Now, if there is a teenage boy involved in this interaction he’s
probably going to be telling you he can’t wait another minute longer by now. (In
fact older men sometimes have the same opinion) That’s too bad! Don’t ever be
afraid to ask for what you want or need. No one is going to look after your
pleasure like you will. And here’s a little secret I’m going to share. Men
judge how good a sexual experience is by how much you enjoy it. If the woman
has an amazing time and loves the experience, he will think it’s the best sex
he’s ever had. True story. So if you are not putting your pleasure first you
are dooming both of you to a mediocre experience. (This is not an indicator
that you should fake it, never fake it. You are only doing yourself a
disservice because if your partner thinks you enjoyed something that you didn’t
then they will keep doing that! And you will be faking it forever more!)

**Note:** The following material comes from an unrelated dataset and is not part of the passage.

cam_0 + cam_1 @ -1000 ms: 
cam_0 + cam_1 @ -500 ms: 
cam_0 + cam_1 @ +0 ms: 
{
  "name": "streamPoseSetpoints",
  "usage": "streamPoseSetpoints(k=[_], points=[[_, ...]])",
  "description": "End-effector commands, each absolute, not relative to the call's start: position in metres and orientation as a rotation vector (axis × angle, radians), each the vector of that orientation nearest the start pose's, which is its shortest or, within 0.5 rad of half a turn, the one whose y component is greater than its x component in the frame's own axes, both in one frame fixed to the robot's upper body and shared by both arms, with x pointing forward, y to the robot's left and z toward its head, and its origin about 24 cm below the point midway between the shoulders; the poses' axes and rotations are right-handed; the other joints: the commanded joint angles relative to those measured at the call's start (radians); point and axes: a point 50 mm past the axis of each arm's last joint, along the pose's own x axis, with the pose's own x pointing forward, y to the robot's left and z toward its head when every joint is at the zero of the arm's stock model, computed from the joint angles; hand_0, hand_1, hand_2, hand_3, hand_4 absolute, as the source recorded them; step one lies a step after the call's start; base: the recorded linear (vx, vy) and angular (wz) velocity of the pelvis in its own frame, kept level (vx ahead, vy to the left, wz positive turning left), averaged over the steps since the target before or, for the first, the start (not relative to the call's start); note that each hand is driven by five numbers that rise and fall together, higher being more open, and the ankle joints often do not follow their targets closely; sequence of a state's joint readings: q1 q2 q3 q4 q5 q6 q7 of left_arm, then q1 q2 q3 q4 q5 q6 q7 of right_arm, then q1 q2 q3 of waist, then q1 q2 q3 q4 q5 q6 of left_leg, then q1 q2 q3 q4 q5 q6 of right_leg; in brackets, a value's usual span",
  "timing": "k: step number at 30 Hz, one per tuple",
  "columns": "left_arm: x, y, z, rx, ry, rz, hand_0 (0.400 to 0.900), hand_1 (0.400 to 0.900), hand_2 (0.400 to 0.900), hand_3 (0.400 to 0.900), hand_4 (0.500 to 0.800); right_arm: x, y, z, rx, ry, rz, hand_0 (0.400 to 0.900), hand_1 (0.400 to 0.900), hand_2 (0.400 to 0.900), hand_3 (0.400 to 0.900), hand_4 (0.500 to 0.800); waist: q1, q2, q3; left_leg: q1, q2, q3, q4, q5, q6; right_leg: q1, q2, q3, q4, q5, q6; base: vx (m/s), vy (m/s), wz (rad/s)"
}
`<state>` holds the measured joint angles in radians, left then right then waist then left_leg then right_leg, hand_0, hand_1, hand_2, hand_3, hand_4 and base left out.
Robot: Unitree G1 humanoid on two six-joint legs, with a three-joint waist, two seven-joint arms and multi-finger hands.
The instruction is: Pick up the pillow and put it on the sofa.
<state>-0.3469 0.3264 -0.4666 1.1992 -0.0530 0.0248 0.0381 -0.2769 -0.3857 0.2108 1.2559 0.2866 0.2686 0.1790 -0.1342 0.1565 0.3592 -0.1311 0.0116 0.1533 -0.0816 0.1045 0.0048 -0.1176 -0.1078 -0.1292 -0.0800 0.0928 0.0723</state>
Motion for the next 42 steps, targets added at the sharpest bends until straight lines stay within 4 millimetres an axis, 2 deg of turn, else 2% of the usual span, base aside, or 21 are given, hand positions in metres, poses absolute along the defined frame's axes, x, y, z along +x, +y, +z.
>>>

At every stage you should be talking and asking questions of
each other.
“Is it Ok if I……..”
“I would like to……..now, is that OK”
“Next I want to……., are you ok with that?”
This is called consent, it’s a great way to check that you
and your partner are on the same page about what’s happening and about what’s
about to happen next, and it’s a sexy fun way of letting them know what your
intentions are. (Don’t we do exactly this during phone sex or sexting?)
As the woman, I would aim for orgasm before actual
penetration, for a few reasons, one; he probably isn’t going to be able to last
very long once actual penetration takes place (unless he’s more experienced)
two; you will be more relaxed and ready for penetration after an orgasm, three;
Manual stimulation or oral stimulation are the most reliable ways for a woman
to reach an orgasm anyway. (I’m making some assumptions here that you have
achieved orgasm through masturbation on your own previously and so have no
problems with achieving orgasm)
When you are ready for actual penetration and the woman
should decide when this is, guide him in, and take it slow. For most women
these days there is minimal if any pain or bleeding as the hymen breaks
(assuming it’s even still intact)but take it slow anyway, just because it’s
delicious to feel that slow teasing entry.
Start with long slow strokes, alternate between 5 to 6 long
slow strokes, then 5 to 6 faster strokes. Slow down each time you feel close to
orgasm, now is not the time to race for the finish line.
Understand that if this is his first time too, the actual
penetration part of sex may not last very long, and that’s OK. He’ll also
recover quickly and be ready to start again.
The most important thing I would want for my boys first
times are that it’s a fun and joyful experience that leaves them feeling
connected and intimate with their partner.